Ни жив ни мертв сидел Исай Борухович, думая теперь только о том, выпустит его отсюда проклятый Гусев, он же трижды проклятый Лейбзон, или прямым ходом отправит из этого кабинета в тюремную камеру, в соседи старику Боголюбову. Отступник. Пропащее семя Аврагамово. Гнилой отросток на древе израильском. Разве не учили его в детстве молиться, поутру встав с постели:
– Нельзя жить с ненавистью в сердце. Вам надо каяться, чтобы Бог вас простил.
Кашель наконец отпустил Гусева, краска схлынула с его лица, и, отхлебнув чая и закурив, он откинулся на спинку кресла.
– Каяться, ты говоришь? А в чем?
Вопрос ожесточенного грешника, не чующего за собой ни малейшей вины.

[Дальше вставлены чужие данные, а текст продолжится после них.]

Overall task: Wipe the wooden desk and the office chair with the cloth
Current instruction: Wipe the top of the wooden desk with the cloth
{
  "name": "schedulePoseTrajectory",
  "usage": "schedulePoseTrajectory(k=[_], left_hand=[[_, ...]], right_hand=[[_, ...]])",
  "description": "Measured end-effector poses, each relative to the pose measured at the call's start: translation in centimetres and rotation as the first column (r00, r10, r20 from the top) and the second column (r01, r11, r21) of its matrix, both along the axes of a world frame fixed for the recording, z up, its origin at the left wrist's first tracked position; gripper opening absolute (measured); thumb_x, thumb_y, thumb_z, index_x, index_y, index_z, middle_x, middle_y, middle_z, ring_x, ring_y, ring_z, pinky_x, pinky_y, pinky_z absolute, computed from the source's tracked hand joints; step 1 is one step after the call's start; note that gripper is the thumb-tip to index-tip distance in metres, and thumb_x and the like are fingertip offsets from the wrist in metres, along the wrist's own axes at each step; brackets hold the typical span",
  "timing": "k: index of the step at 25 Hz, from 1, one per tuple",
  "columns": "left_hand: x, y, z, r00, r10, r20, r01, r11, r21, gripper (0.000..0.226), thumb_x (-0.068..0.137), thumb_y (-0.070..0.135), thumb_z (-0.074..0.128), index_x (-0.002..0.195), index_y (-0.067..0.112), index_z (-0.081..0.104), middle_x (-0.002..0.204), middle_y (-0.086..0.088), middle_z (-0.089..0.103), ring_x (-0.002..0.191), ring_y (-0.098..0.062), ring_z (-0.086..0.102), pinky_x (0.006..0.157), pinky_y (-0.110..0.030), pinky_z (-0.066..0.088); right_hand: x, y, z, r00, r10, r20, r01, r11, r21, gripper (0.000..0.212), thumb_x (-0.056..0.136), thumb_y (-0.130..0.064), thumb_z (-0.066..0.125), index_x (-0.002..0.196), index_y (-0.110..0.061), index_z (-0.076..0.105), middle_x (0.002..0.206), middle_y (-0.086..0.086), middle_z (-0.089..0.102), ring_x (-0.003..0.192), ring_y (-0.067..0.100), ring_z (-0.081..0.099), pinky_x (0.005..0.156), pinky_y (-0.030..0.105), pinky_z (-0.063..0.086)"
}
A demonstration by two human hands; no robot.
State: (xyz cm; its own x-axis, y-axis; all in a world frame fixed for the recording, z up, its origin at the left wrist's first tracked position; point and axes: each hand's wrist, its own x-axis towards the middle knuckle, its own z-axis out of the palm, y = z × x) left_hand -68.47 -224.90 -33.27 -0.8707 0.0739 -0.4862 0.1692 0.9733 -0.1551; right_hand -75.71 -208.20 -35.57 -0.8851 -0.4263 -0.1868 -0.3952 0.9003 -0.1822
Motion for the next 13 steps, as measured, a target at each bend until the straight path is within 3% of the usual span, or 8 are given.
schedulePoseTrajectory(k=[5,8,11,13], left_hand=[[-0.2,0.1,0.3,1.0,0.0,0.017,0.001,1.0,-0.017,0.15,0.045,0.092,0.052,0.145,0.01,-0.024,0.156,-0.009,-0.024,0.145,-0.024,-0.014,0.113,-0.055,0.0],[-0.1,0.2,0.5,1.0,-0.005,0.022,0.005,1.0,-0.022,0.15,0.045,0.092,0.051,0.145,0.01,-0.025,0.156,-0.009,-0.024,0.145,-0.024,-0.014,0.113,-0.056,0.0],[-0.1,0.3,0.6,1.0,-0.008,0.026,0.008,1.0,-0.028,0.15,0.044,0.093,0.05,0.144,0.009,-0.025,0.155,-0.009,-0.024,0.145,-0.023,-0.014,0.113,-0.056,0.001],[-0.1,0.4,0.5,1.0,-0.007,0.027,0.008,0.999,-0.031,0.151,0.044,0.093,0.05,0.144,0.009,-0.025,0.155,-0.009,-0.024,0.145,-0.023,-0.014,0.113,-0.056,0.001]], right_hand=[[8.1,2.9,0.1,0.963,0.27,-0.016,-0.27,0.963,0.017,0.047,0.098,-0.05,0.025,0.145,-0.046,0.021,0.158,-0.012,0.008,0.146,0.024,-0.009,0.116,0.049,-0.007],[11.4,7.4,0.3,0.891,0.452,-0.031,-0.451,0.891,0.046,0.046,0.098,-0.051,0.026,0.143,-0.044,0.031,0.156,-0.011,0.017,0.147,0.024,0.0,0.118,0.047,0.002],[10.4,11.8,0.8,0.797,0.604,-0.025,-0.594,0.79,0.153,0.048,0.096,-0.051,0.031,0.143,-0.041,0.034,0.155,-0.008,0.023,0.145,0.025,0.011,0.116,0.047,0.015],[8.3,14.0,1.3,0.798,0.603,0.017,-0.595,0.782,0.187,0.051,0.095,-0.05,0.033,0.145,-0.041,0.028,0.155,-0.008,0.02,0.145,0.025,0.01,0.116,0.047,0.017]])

О, сколь глубока пропасть, в которую он низринется! Сколь страшен суд, ожидающий его! И сколь беспощадно пламя, которое пожрет человека, не воспользовавшегося по крайней мере четырьмя из восьми времен, предоставленных Всесвятым для покаяния. Именно: сразу же после совершения преступления, каковое время, однако, для него безвозвратно утрачено в силу многочисленности содеянных им мерзких поступков и злодеяний. Втоптать в прах память об отце, силой чресл своих и любовью давшем ему жизнь, возненавидеть угодный в глазах Г-да Израиль, проливать невинную кровь, стократно вопиющую об отмщении к Творцу, справедливому и грозному, – разве не взыщется ему, нераскаянному, за все это? И второе время потеряно для него, ибо после многих лет, проведенных в грехе, его сердце по-прежнему подобно камню. Не будет ему отпущено также и третье время, ибо по сей день он наслаждается новыми злодеяниями, о чем свидетельствует убийство несчастного звонаря и горькая участь старика Боголюбова. Не внял он добрым напоминаниям и предостережениям, упустив тем самым время четвертое. И во время пятое, время тяжкой болезни, и в шестое, когда, будто туча, обымет его большая беда, и в седьмое, в пору угасания жизни, немощной старости и бессилия плоти, и в восьмое, в смертный свой час, склонится ли он в спасительном покаянии?